Poésie

CINQ POEMES : DE SENGHOR A CESAIRE

Ethiopiques n°7

revue socialiste

de culture négro-africaine 1976

 

L’invitation

 

Viens frère, viens t’asseoir

J’ai causé avec le temps.

Tu sais, il porte beaucoup conseil

Viens t’asseoir

Viens te coucher

Et mangeons cette même terre, frère

Pour nourrir ceux qui dorment encore

Car nous sommes lumière

Nous sommes connaissance.

 

L’obsession

 

Qui après moi battra le tam-tam ?

Oh ! Griot dis-moi

Mais dis-moi donc

Qui après moi arrosera le vieux baobab ?

Qui après moi se couchera dans tes seins

Femme, femme de douceur, de labeur

Femme d’amour, de fierté ?

Qui après moi causera avec le temps

Pour caresser ta crinière livide d’un âge éphémère ?

Qui criera :

« Afrique, Afrique, je suis ta sève crédule » ?

J’ai regardé derrière l’horizon, je n’ai vu que mon œil

Mon œil-même qui ne me regarde plus.

Seul à l’ombre du Soleil qui se couche et qui s’éteint

Un lointain rugissement.

Le rugissement de l’espoir ?

Voilà que la lune s’étale

Et que les étoiles étouffent le firmament

Etoiles sur mon espoir, étoiles de mon espoir.

 

La création

 

Le sais-tu, Nègre

Sais-tu que tu es né de la chaleur

Des rayons solaires et du son du tam-tam ?

Je le sens

Parce que ma liberté, parce que ma danse

Parce que ma couleur

Parce que ma vie.

 

L’Afrique

 

Mère de l’humanité

Source, abreuvoir, sein

De l’homme égaré

Afrique : femme sublime.

Femme : amour douloureux.

 

Sacrilège

 

Rendez-moi mes fils, de grâce.

Ils resteront muets où vous les garderez.

Auprès de moi, ils dansent, crient, rient, vivent.

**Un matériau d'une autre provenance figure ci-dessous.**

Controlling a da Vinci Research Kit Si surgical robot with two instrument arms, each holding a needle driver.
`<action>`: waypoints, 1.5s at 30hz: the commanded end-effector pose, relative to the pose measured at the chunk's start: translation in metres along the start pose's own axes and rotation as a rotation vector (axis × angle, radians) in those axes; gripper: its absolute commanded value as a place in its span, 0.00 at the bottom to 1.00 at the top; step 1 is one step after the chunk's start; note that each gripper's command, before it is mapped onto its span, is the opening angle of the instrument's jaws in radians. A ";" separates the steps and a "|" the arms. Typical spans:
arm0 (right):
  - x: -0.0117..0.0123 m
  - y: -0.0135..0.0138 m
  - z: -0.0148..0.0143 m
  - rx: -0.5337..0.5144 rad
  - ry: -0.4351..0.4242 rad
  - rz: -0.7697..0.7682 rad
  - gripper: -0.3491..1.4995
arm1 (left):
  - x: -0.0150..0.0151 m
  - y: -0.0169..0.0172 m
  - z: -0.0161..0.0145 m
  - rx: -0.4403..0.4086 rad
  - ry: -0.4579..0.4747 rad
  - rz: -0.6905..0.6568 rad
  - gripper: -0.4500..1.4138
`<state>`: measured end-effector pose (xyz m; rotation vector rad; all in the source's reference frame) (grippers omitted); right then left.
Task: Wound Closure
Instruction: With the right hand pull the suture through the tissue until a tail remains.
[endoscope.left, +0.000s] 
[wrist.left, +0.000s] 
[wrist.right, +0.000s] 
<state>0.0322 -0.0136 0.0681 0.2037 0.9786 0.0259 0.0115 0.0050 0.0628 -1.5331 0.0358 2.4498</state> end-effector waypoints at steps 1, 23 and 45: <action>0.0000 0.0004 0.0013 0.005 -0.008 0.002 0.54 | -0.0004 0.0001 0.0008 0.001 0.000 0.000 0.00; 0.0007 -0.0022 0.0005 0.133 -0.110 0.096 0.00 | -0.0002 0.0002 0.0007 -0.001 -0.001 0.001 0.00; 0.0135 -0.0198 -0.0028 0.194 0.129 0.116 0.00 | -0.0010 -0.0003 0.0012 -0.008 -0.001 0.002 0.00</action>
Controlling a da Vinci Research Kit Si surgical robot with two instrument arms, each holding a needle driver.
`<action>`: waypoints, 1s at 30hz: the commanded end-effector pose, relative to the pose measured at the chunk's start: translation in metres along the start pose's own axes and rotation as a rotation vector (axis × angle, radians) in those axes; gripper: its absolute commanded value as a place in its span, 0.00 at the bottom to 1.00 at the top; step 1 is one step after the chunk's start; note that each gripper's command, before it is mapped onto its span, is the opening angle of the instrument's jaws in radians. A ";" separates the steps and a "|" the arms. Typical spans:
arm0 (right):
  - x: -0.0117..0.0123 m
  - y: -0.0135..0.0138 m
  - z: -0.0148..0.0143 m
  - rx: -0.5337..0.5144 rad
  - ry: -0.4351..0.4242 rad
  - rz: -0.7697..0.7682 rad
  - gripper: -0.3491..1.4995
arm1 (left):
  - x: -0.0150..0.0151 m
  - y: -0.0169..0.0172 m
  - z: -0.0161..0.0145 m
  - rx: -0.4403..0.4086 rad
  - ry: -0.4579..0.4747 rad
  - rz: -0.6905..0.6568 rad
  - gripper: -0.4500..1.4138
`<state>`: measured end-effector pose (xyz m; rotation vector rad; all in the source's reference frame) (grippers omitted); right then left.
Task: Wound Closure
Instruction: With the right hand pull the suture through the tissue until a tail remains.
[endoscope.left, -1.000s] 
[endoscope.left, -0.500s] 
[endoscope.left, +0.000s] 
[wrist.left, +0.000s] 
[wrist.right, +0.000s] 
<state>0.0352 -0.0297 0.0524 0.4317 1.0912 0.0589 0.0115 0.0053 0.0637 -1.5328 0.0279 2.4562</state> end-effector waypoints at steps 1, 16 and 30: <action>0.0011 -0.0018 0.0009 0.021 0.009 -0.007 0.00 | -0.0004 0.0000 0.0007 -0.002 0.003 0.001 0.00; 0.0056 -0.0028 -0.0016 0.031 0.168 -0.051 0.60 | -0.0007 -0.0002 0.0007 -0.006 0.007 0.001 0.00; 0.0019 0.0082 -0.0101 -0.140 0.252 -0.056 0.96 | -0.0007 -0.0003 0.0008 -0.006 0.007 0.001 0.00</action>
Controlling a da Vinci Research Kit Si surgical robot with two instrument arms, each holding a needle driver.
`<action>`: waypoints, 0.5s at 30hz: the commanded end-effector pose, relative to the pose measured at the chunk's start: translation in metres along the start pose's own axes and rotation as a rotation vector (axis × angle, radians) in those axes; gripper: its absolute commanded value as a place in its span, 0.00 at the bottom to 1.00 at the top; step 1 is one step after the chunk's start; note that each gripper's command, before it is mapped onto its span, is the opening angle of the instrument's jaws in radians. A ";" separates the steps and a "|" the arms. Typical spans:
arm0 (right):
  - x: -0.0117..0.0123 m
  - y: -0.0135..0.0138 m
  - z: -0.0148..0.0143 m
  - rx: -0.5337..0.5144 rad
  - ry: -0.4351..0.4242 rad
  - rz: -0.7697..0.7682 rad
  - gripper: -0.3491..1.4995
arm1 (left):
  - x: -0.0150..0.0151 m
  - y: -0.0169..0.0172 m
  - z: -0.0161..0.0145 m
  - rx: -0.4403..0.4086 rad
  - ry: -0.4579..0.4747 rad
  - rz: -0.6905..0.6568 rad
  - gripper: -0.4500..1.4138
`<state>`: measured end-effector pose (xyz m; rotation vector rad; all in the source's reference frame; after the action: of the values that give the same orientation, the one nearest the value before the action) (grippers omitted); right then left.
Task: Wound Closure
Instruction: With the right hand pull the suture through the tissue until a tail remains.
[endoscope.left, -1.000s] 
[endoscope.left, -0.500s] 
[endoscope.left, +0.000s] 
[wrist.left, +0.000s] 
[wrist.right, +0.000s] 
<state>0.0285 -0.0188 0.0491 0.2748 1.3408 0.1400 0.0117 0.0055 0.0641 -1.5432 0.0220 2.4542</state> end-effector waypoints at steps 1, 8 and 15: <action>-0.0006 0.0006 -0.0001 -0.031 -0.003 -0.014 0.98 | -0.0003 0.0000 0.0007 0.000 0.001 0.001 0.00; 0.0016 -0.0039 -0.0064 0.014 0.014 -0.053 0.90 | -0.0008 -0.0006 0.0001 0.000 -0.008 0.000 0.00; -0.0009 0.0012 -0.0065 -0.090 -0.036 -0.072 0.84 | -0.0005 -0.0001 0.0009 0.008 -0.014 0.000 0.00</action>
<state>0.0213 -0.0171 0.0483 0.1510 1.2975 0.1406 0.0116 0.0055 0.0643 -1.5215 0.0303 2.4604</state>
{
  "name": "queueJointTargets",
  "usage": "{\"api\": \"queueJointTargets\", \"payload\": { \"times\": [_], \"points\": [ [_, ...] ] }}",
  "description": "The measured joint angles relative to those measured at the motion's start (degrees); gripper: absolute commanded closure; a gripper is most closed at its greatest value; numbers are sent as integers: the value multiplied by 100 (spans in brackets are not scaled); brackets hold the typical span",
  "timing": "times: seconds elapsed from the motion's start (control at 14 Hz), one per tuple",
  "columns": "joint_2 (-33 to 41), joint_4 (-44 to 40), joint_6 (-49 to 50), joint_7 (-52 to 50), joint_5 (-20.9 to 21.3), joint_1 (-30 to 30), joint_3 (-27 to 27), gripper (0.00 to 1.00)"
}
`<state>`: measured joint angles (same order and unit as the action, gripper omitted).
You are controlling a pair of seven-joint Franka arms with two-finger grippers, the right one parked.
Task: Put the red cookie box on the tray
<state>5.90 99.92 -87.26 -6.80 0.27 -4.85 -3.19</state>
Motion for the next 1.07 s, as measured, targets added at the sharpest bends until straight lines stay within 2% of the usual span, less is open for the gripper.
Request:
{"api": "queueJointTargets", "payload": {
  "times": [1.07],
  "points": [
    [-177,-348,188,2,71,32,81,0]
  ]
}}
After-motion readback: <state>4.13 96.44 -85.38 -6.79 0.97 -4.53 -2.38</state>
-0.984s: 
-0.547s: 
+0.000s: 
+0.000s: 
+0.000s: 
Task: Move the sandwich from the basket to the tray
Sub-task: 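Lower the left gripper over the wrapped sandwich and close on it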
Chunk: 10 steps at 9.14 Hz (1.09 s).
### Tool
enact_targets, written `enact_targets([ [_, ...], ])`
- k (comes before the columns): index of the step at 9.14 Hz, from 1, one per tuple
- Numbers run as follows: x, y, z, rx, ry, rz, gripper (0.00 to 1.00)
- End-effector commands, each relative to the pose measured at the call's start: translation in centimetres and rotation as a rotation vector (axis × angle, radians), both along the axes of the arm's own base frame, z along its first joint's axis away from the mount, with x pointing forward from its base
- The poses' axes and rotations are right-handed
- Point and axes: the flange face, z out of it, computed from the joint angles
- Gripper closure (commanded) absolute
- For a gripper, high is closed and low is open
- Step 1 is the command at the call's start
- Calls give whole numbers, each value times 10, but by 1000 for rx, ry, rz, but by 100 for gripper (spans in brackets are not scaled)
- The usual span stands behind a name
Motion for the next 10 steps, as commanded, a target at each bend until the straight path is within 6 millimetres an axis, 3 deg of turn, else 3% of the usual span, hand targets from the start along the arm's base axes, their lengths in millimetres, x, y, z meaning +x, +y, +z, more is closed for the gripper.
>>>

N’avez-vous pas compris qu’ils vous méprisent ?

N’avez-vous pas vu qu’ils vous lorgnent du regard

Et le plus souvent même vous ferment l’œil ?

N’avez-vous pas senti dans mon regard cette plainte aiguë

Quand vous venez vous blottir dans mes bras ?

Et ne savez-vous pas encore

Que mon feu ne réchauffe que le Nègre ?

Et que seul l’œil du Nègre perce le masque ?

Musées européens, cimetières d’empires encore vivants

Catacombes des civilisations restées encore fières jusqu’à l’agonie

Sangsues de traditions d’élite

Rendez-moi mes fils, vous n’avez jamais de paix.